BRIEF:
In the records below, find the line with "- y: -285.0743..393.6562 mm", then copy each line exactly until you have copied the line with "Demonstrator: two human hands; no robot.". Leave any picture out.
*** Opening RECORDS SHOWN ***
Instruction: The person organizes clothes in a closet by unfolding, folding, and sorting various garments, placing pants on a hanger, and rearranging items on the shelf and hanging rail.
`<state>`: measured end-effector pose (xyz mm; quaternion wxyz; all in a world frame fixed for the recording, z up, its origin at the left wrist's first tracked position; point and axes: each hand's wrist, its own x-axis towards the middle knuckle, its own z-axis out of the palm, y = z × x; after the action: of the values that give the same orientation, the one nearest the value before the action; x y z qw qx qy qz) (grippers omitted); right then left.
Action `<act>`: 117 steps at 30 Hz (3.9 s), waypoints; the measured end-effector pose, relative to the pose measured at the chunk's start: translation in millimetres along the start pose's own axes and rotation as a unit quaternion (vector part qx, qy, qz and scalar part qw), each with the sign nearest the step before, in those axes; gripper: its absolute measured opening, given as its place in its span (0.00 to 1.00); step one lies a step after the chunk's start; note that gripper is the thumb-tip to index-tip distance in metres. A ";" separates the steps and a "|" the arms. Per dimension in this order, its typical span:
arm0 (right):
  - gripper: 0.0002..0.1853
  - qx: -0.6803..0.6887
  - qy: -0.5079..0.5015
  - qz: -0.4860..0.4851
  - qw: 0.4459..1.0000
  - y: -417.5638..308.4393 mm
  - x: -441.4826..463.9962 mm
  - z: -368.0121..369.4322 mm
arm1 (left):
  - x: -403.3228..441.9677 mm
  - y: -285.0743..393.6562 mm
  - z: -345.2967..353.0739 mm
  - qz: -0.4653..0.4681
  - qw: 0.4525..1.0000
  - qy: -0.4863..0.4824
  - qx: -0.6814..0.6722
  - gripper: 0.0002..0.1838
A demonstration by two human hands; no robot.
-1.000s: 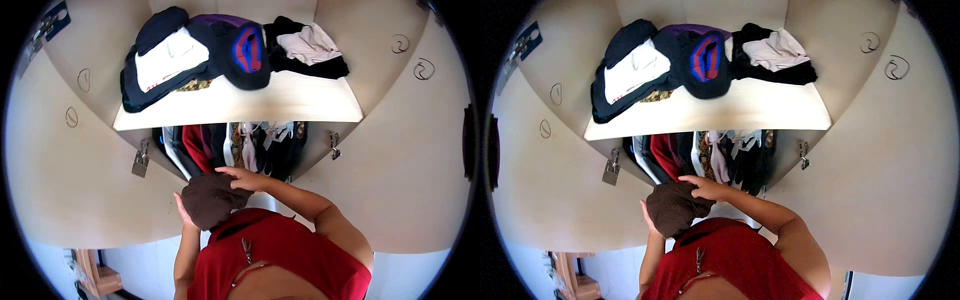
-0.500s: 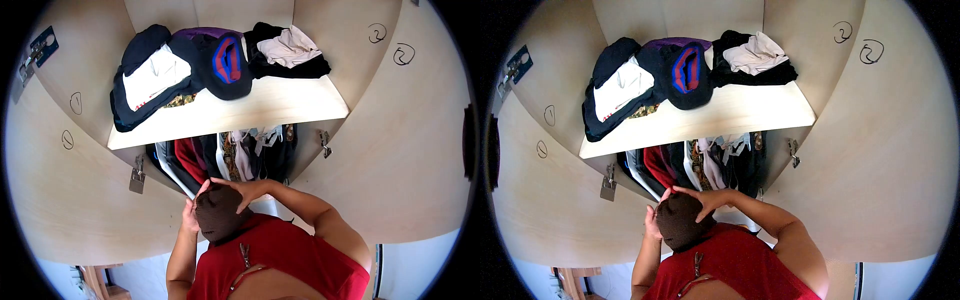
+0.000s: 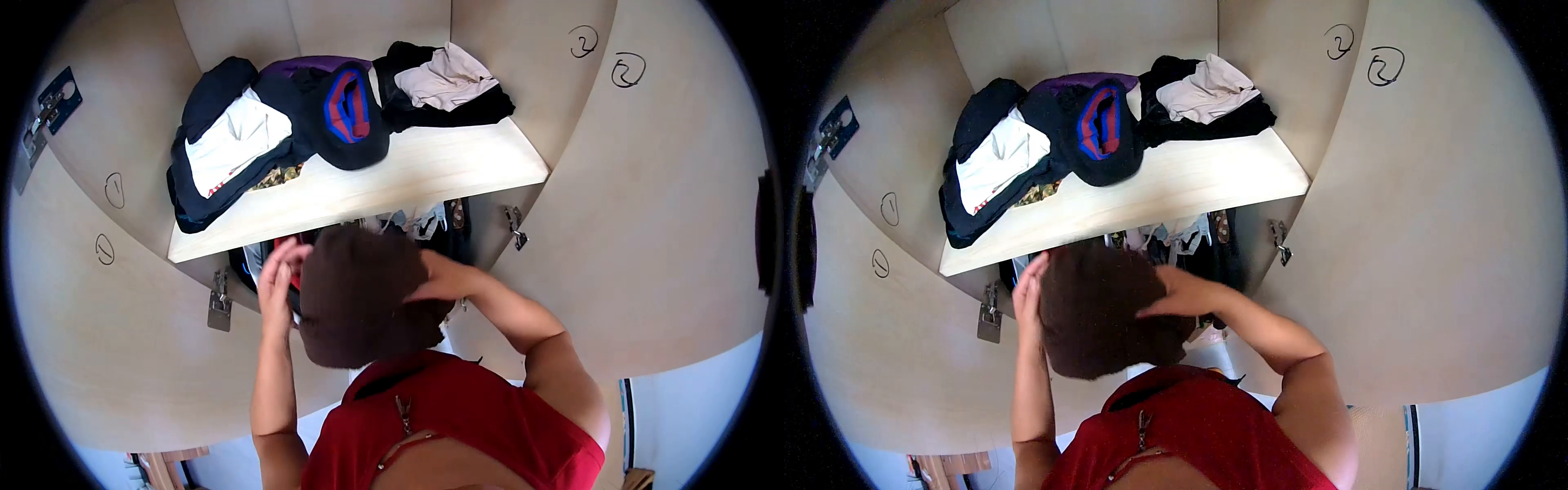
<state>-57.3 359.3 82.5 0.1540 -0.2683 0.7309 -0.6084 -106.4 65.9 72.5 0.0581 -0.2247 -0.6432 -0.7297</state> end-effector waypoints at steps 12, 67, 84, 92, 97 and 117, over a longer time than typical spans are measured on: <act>0.42 0.034 0.396 -0.168 0.902 -163.0 71.0 -188.7 | 107.6 22.7 4.4 0.295 0.813 0.088 0.494 0.09; 0.28 -0.533 0.406 0.382 0.636 -68.7 159.4 -320.2 | 115.0 20.9 2.3 0.232 0.817 0.091 0.519 0.13; 0.44 -0.606 0.013 -0.111 0.788 -76.8 309.6 -67.7 | 118.5 16.3 0.9 0.259 0.810 0.098 0.518 0.12; 0.14 -0.647 0.114 -0.245 0.713 -73.2 326.6 -42.4 | 117.8 21.2 7.5 0.247 0.822 0.106 0.503 0.12; 0.21 -0.649 -0.019 -0.166 0.742 -123.0 298.0 -39.4 | 120.4 17.5 7.5 0.262 0.806 0.116 0.519 0.12; 0.21 -0.587 0.205 -0.165 0.766 -97.5 456.8 -57.1 | 119.7 16.9 3.7 0.253 0.810 0.110 0.517 0.10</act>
<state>-438.2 129.3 235.7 -0.2898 -0.2921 0.9038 -0.1172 -205.9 91.1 136.4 0.4186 -0.2349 -0.8349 -0.2691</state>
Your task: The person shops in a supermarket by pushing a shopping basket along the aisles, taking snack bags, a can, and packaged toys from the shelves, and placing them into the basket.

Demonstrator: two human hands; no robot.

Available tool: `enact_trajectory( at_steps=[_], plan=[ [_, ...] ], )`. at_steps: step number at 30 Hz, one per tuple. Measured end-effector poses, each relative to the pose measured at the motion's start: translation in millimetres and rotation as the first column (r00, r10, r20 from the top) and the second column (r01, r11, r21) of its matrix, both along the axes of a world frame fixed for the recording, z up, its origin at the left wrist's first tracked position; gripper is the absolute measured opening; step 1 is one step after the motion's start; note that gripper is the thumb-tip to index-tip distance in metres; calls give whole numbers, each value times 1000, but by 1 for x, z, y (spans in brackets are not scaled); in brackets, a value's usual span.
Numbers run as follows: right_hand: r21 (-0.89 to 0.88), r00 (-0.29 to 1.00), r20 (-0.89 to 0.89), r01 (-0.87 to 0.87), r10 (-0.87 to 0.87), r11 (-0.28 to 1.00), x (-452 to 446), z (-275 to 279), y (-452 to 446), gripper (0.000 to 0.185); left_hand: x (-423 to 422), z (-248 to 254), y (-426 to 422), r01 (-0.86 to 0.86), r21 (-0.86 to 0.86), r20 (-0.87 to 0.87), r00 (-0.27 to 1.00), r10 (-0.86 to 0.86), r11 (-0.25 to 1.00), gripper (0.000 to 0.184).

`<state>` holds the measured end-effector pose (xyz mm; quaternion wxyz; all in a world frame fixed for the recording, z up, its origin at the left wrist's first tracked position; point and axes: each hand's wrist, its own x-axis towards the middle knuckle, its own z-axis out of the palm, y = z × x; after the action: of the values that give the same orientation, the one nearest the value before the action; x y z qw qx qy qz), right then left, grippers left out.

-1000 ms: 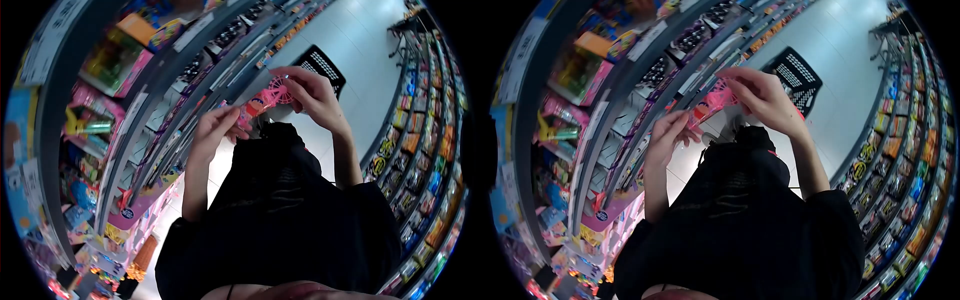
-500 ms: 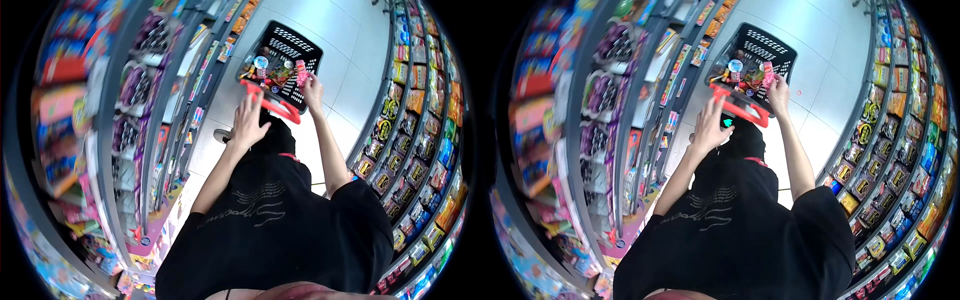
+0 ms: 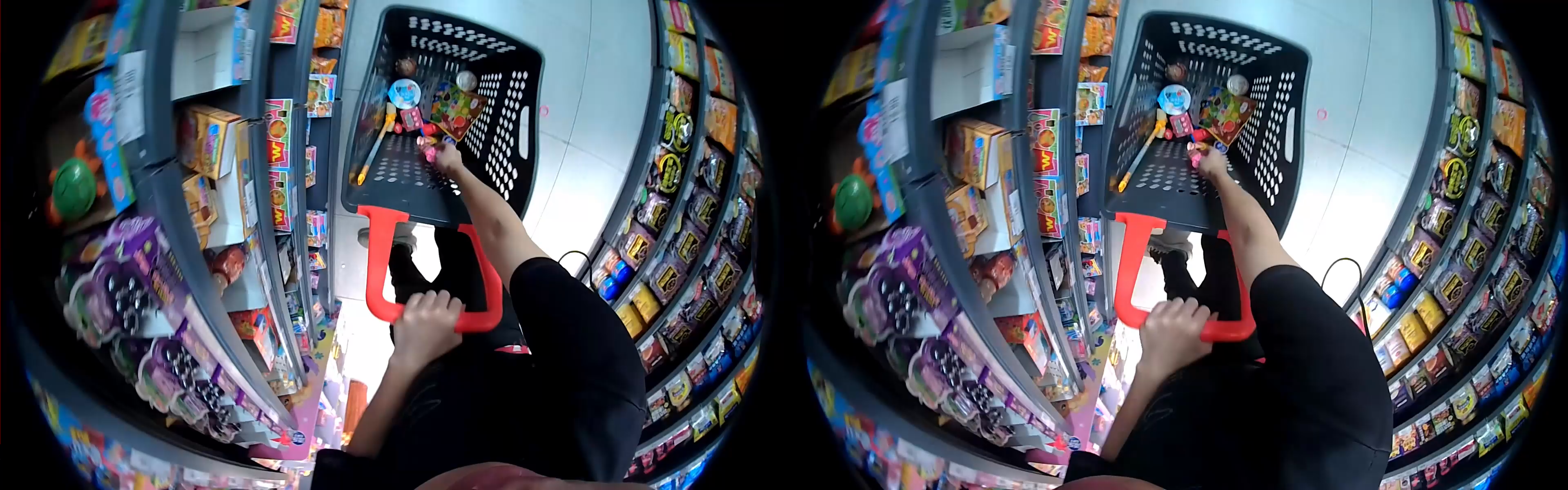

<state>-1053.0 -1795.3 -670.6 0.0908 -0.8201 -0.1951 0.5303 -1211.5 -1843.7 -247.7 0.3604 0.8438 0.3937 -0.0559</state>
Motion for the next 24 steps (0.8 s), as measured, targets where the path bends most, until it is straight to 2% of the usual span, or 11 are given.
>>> enact_trajectory(
  at_steps=[1,3,4,8,12,16,18,21,22,23,24],
  plan=[
    [30,997,-77,23,-21,999,-3,27,16,34,0,-2,-1,10,-7,-9,1000,-10,1000,19],
    [97,994,-105,8,2,995,-17,-73,-5,35,-1,-8,-6,34,53,-13,999,-34,998,23],
    [61,993,-118,1,6,998,-20,-78,-3,36,0,-11,-9,32,90,-20,999,-30,995,24],
    [-28,987,-103,-130,127,991,-20,-83,-2,29,1,-12,-9,48,129,-4,999,-48,990,25],
    [111,946,-38,-316,322,942,-6,-51,-5,30,12,-3,-4,-74,68,-1,997,74,995,23],
    [329,880,-27,-441,475,835,15,41,-11,33,18,2,-11,-137,77,-19,990,139,988,22],
    [352,818,15,-542,575,763,23,87,-27,31,20,9,-12,-137,25,-94,986,138,990,22],
    [413,781,-142,-512,609,753,36,210,-47,30,22,12,-20,-161,16,-114,980,162,987,9],
    [534,774,-104,-486,624,692,40,235,-63,29,25,17,-21,-136,8,-150,979,135,991,7],
    [484,751,-190,-489,632,726,41,273,-69,28,25,24,-20,-128,3,-188,974,126,992,8],
    [617,731,-110,-481,674,623,44,286,-86,27,23,30,-22,-143,-4,-138,980,141,990,10]
  ],
)
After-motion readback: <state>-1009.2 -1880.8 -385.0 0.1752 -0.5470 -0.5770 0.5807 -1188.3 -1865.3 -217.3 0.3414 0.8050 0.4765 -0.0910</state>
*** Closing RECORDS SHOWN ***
ANSWER BELOW:
  - y: -285.0743..393.6562 mm
  - z: -345.2967..353.0739 mm
  - qz: -0.4653..0.4681
  - qw: 0.4525..1.0000
  - qy: -0.4863..0.4824
  - qx: -0.6814..0.6722
  - gripper: 0.0002..0.1838
A demonstration by two human hands; no robot.
-1.000s: 
-0.500s: 
+0.000s: 
<state>-57.3 359.3 82.5 0.1540 -0.2683 0.7309 -0.6084 -106.4 65.9 72.5 0.0581 -0.2247 -0.6432 -0.7297</state> end-effector waypoints at steps 12, 67, 84, 92, 97 and 117, over a longer time than typical spans are measured on: <act>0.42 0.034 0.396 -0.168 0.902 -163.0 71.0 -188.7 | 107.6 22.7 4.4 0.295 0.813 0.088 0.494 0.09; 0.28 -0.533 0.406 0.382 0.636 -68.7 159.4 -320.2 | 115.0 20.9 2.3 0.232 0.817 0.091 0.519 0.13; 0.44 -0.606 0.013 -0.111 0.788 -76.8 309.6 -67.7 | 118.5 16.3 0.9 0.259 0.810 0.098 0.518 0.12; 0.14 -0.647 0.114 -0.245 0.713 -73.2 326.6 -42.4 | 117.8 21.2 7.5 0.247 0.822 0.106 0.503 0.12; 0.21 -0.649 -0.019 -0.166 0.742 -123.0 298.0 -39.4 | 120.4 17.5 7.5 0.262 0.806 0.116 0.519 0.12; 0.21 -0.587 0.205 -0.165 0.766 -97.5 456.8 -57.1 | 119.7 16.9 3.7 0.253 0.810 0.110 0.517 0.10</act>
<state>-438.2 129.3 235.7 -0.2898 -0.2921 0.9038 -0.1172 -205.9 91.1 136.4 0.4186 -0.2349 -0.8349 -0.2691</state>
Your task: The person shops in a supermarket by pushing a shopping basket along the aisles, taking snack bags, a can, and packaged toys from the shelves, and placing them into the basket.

Demonstrator: two human hands; no robot.

No additional work is needed on this exercise.